Piano Magic have perhaps the least successful of the three songs I focused in on, or maybe in fact it’s the least comfortable. By drawing a direct parallel between those then and those now — “Young men, as us” (just as easily suggesting a personalized connection to Ian Curtis, actually, though the invocation of the dates of the war force a more straightforward reading) — as the narrator looks through the remnants and remains of a long-dead life (or lives) — letters, souvenirs, “memories” — the sense is less of direct comparison between situations, maybe, as it is simply flat-out acknowledgment that a connection could be made between two different groups at two different historical moments, the more recent facing a hopefully different fate. The Cocteaued acoustic guitar line and Glen Johnson’s breathy, reverbed singing is, though, all right without tugging at the heartstrings so much — the martial drums that kick in after the first verse perhaps simply too obvious a touch. It’s a love song to a lost generation of sorts, the dream of a dead army of young poets, of indeed artists. A charming conceit but obviously not the reality of the situation, but can the conceit hold for the song? Frankly it’s almost halfway to some sort of hyperdramatic emo rather than anything else, I could seen Mr.
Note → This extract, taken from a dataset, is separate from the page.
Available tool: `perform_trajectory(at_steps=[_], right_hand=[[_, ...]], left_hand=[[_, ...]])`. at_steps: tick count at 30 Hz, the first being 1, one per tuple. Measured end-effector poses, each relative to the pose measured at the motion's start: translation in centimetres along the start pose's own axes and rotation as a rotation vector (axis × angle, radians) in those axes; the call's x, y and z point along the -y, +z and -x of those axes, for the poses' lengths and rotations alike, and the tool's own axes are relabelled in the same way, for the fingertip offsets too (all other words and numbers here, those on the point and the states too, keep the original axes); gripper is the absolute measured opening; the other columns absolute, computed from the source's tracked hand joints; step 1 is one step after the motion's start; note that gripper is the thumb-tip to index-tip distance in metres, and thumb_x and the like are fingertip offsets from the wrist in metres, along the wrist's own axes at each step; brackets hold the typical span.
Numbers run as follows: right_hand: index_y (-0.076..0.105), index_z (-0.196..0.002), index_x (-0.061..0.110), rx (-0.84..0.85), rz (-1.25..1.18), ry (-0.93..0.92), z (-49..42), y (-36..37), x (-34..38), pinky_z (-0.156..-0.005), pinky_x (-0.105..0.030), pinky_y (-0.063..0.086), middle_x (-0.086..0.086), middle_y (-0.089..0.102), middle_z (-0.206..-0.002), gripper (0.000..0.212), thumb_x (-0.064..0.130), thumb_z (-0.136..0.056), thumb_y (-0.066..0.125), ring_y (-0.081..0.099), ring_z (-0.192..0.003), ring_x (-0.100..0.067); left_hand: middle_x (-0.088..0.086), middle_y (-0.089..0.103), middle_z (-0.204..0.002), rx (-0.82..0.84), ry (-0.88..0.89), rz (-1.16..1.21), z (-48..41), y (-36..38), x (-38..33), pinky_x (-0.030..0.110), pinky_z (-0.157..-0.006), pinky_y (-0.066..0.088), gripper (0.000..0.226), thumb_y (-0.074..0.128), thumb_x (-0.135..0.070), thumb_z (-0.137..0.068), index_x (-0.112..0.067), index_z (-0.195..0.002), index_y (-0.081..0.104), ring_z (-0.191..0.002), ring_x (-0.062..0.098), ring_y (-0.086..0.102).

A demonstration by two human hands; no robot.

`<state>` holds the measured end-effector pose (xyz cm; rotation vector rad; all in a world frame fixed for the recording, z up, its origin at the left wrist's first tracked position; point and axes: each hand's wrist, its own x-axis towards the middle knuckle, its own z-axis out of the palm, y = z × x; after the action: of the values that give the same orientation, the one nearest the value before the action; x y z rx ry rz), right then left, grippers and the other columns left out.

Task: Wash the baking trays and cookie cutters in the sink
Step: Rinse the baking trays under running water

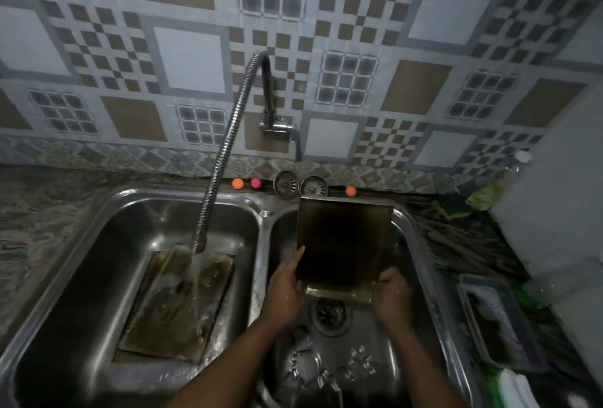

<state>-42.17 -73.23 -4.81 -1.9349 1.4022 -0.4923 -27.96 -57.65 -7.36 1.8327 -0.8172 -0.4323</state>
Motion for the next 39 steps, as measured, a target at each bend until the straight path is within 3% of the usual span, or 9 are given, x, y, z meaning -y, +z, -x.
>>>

Oberst cooking up something similar should he so desire, if he hasn’t already. It all gets somewhat richer as heads towards the conclusion of the song, after all the singing is done, works well enough the more it goes on, a blend of textures and tones and clarinet. It’s…something, but it lacks Reilly’s gift of on-point simplicity or Hollis’s aspirational touch.
But it’s still something, it’s a response to what happened through years and years of filters and cliches and approaches and ways to view and review something. And what might happen in future years from now?